Task directions: Only one span of the listing below should come back. It runs from the line with "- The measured" through the line with "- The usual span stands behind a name", and each of its lines must be reproduced exactly.

Data extract:

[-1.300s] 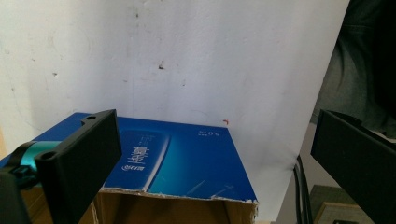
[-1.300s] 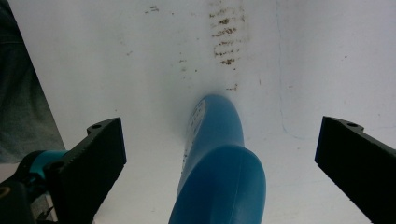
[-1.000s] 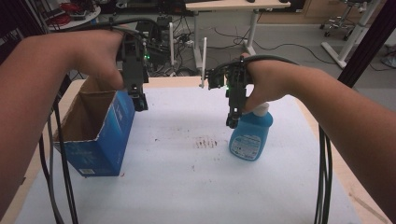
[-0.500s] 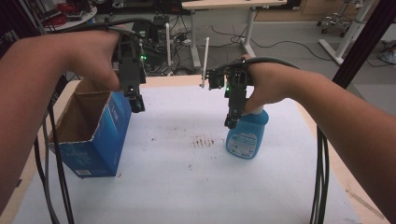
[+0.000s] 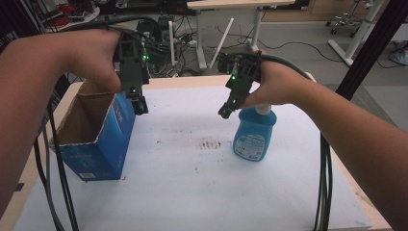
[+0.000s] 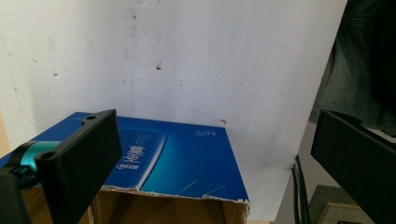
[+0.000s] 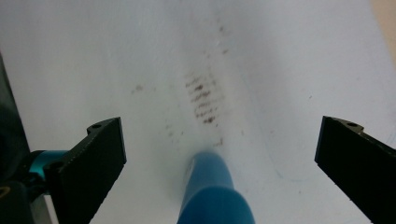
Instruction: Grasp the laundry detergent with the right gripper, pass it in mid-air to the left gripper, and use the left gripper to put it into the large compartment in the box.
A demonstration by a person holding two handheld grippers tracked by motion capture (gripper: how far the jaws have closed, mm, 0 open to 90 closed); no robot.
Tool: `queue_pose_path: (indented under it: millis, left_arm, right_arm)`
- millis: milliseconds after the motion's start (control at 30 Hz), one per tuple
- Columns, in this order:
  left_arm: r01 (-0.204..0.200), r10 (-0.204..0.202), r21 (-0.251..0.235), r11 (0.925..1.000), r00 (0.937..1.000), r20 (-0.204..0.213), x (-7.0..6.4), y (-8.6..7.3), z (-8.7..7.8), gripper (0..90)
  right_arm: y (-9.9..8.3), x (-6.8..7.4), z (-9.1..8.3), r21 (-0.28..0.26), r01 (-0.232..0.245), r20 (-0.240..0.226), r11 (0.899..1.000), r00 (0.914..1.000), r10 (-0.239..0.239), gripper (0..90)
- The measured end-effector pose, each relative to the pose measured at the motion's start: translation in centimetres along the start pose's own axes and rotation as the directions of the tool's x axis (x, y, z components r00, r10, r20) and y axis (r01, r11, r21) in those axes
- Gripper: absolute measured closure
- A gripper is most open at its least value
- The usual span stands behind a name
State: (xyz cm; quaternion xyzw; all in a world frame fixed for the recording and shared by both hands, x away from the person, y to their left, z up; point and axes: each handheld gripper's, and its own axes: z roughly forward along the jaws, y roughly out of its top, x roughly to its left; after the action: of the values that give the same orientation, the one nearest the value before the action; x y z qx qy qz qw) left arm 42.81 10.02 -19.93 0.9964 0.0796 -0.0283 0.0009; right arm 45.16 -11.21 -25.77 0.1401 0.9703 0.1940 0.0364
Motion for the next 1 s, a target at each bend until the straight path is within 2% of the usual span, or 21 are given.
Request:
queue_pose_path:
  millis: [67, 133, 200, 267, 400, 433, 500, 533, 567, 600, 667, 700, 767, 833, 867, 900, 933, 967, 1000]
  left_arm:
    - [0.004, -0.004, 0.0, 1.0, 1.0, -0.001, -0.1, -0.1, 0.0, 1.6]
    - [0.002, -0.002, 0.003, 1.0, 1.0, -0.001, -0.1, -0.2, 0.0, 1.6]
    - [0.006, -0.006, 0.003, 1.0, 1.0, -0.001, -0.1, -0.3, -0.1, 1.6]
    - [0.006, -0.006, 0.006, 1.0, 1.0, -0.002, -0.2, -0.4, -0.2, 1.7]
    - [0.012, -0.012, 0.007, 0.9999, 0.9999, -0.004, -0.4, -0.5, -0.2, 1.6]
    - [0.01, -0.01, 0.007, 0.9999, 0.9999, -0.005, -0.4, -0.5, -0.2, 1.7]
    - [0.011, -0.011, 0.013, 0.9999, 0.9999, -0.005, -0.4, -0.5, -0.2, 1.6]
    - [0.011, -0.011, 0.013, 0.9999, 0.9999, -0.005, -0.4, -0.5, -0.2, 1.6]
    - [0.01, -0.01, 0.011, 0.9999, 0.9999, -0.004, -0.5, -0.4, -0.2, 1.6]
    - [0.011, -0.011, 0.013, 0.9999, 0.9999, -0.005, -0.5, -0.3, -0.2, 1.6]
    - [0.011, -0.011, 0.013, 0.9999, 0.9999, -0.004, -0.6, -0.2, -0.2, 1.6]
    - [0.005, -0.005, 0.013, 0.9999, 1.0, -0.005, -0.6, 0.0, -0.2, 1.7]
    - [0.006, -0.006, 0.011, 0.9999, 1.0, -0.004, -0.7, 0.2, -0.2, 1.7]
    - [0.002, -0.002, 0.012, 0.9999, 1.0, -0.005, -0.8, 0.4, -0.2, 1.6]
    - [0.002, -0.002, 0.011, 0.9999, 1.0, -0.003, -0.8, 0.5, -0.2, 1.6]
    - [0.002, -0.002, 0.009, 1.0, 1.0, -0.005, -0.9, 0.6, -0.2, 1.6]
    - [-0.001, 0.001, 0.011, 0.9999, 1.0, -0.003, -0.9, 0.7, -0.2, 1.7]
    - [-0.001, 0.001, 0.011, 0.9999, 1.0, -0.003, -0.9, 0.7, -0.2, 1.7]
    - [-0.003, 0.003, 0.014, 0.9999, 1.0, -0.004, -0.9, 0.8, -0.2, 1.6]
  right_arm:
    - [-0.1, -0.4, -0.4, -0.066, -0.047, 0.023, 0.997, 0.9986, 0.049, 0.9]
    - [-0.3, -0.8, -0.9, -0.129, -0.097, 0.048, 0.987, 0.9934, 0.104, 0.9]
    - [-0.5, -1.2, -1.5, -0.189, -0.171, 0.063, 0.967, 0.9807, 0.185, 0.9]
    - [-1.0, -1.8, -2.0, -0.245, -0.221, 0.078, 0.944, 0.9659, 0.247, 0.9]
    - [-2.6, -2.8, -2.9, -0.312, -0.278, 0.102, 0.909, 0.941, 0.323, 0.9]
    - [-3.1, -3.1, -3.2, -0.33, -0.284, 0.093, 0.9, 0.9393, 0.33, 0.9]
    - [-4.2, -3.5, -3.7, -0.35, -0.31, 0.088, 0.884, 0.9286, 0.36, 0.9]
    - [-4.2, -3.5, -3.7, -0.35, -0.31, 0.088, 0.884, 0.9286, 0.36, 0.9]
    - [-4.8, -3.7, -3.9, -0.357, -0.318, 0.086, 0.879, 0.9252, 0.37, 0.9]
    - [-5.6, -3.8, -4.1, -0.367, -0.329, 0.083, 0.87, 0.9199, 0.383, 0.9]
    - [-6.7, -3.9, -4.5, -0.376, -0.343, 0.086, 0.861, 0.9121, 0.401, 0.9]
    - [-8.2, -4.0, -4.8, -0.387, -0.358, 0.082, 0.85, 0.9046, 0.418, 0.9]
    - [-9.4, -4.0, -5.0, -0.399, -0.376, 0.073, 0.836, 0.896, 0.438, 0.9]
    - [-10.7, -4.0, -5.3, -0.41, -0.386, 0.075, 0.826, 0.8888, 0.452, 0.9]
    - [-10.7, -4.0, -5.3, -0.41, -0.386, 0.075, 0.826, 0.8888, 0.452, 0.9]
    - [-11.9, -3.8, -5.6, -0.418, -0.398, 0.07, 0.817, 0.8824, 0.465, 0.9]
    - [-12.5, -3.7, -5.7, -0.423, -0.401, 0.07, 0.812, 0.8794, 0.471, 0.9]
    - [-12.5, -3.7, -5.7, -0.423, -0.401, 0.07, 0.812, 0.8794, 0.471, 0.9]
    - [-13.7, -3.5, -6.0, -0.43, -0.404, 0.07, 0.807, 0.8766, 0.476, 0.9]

Response:
- The measured end-effector pose, each relative to the pose measured at the motion's start: translation in centimetres along the start pose's own axes and rotation as the directions of the tool's x axis (x, y, z components r00, r10, r20) and y axis (r01, r11, r21) in those axes
- Gripper: absolute measured closure
- A gripper is most open at its least value
- The usual span stands behind a name

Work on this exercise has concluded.